Activity
The lines to reproduce run from the first one below to the line containing "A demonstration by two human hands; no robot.", both included. Reproduce them exactly and nothing else.

Input data
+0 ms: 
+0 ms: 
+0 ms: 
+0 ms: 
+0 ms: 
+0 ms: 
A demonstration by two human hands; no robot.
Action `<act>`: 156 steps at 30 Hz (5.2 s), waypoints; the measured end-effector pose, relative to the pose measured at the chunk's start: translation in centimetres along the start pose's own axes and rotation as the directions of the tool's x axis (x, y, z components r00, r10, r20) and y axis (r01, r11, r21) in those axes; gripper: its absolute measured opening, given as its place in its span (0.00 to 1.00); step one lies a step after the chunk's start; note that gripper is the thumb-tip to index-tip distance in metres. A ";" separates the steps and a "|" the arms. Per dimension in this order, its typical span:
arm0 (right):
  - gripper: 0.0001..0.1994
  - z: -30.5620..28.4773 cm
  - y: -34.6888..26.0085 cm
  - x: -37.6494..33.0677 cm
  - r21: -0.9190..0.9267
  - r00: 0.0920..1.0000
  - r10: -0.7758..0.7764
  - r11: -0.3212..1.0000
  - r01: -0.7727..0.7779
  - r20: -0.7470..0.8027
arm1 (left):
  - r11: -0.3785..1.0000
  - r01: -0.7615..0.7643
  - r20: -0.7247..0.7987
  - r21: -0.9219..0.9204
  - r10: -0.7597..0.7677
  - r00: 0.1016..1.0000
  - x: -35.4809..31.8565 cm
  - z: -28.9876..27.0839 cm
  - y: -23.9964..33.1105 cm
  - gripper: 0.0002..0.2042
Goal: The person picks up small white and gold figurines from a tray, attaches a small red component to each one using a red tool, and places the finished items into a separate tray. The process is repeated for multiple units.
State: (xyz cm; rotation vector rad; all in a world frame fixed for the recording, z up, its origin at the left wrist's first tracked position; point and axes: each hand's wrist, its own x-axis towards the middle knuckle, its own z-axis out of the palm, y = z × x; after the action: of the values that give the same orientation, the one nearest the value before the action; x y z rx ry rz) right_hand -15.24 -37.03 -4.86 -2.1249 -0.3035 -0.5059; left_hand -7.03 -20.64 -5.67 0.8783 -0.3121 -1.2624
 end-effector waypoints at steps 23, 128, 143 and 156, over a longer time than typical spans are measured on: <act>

Expected output
+0 ms: 
+0 ms: 
+0 ms: 
+0 ms: 
+0 ms: 
+0 ms: 
A demonstration by two human hands; no robot.

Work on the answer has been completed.